Does this mean that Rick Warren is reformed. I heard a rumor about an email that he wrote to the founders where he said that he was reformed. Then, he mentioned being friends with John Stott in the book, "The Purpose of Christmas". Now this. Is he reformed? Or is he, as many reformed people say, a heretic?


----------



## buggy (Mar 31, 2010)

Whether Rick Warren is really reformed or not, many conservative Christians dislike him for various reasons: 
These reasons include: quasi-Arminian soteriology (in-spite of his claims of being reformed), pragmaticism in ministry, adhering to the seeker-friendly model rather than the regulative principle of worship, and eagerness to cooperate and act as a bridge-builder with political liberals, whom many conservative Christians detest. 

I would say that Warren like most broad evangelicals today have a good intention to build a church that glorifies God, but even a good intention, when not guided scripturally, is harmful. In my opinion it would have been better he wasn't invited to the conference, but since that happened anyway, I hope he can learn a lot from this conference (as what Piper probably intended), and come to a better understanding (and application) of the truth.


----------



## raekwon (Mar 31, 2010)

WOW. The backlash I've seen against this tonight on Twitter (and now, here on the PB) is seriously disheartening. Sheesh.


----------



## Jared (Mar 31, 2010)

> WOW. The backlash I've seen against this tonight on Twitter (and now, here on the PB) is seriously disheartening. Sheesh.



I agree.


----------



## awretchsavedbygrace (Mar 31, 2010)

raekwon said:


> WOW. The backlash I've seen against this tonight on Twitter (and now, here on the PB) is seriously disheartening. Sheesh.


 
Rae, the only thing that is disheartening is John Piper's invitation to Rick Warren.


----------



## JOwen (Mar 31, 2010)

awretchsavedbygrace said:


> raekwon said:
> 
> 
> > WOW. The backlash I've seen against this tonight on Twitter (and now, here on the PB) is seriously disheartening. Sheesh.
> ...



Amen!


----------



## Jared (Mar 31, 2010)

> This is a sad day. I'm a little shocked but not much, honestly. It's sort of like the person you knew who was in the hospital for the past three years or so. You knew the end was coming soon as you slowly watched them deteriorate, but you just didn't know when. That's how I feel about John Piper's discernment after it has now been confirmed that John Piper has invited Rick Warren to speak at the Fall 2010 Desiring God Conference.

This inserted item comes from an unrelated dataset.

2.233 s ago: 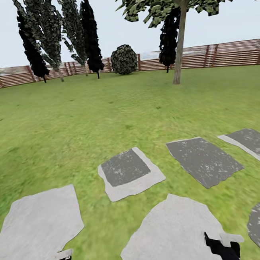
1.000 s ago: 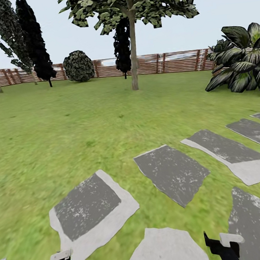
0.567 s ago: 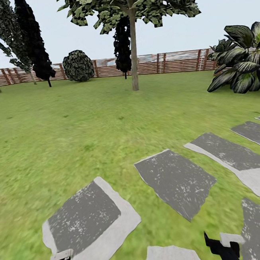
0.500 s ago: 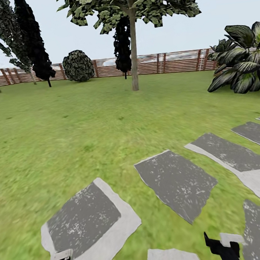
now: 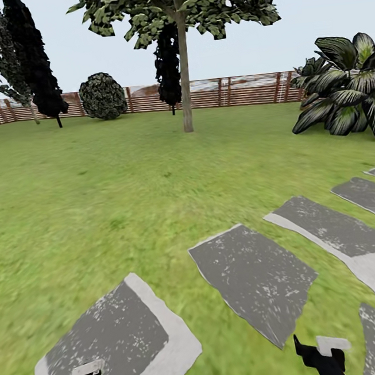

Could you explain this a little bit further?


----------



## raekwon (Apr 1, 2010)

awretchsavedbygrace said:


> raekwon said:
> 
> 
> > WOW. The backlash I've seen against this tonight on Twitter (and now, here on the PB) is seriously disheartening. Sheesh.
> ...


 
Why, exactly?


----------



## AThornquist (Apr 1, 2010)

raekwon said:


> awretchsavedbygrace said:
> 
> 
> > raekwon said:
> ...


 
A key leader in easy, unbiblical "American Christianity" appears to be condoned by more orthodox Christians who constantly must correct their culture about what is the true Gospel because of the damage caused by people such as the leader initially mentioned, thus substantiating to a degree the claim that the seeker-friendly's doctrine is biblical. You don't see a problem with this? That is . . . uh.

I hope this isn't demonstrative of the standards you have for preachers. It'd make a denomination become liberal in no time.


----------



## awretchsavedbygrace (Apr 1, 2010)

raekwon said:


> awretchsavedbygrace said:
> 
> 
> > raekwon said:
> ...


 
Rae, below is a link that critiques the purpose driven movement and above it is a blog by Rick Warren himself. I LOVE John Piper, Rae. He has helped me much in regards to sexual purity( I thank God for using him), but I think we would be doing more harm than good by turning our backs to this. 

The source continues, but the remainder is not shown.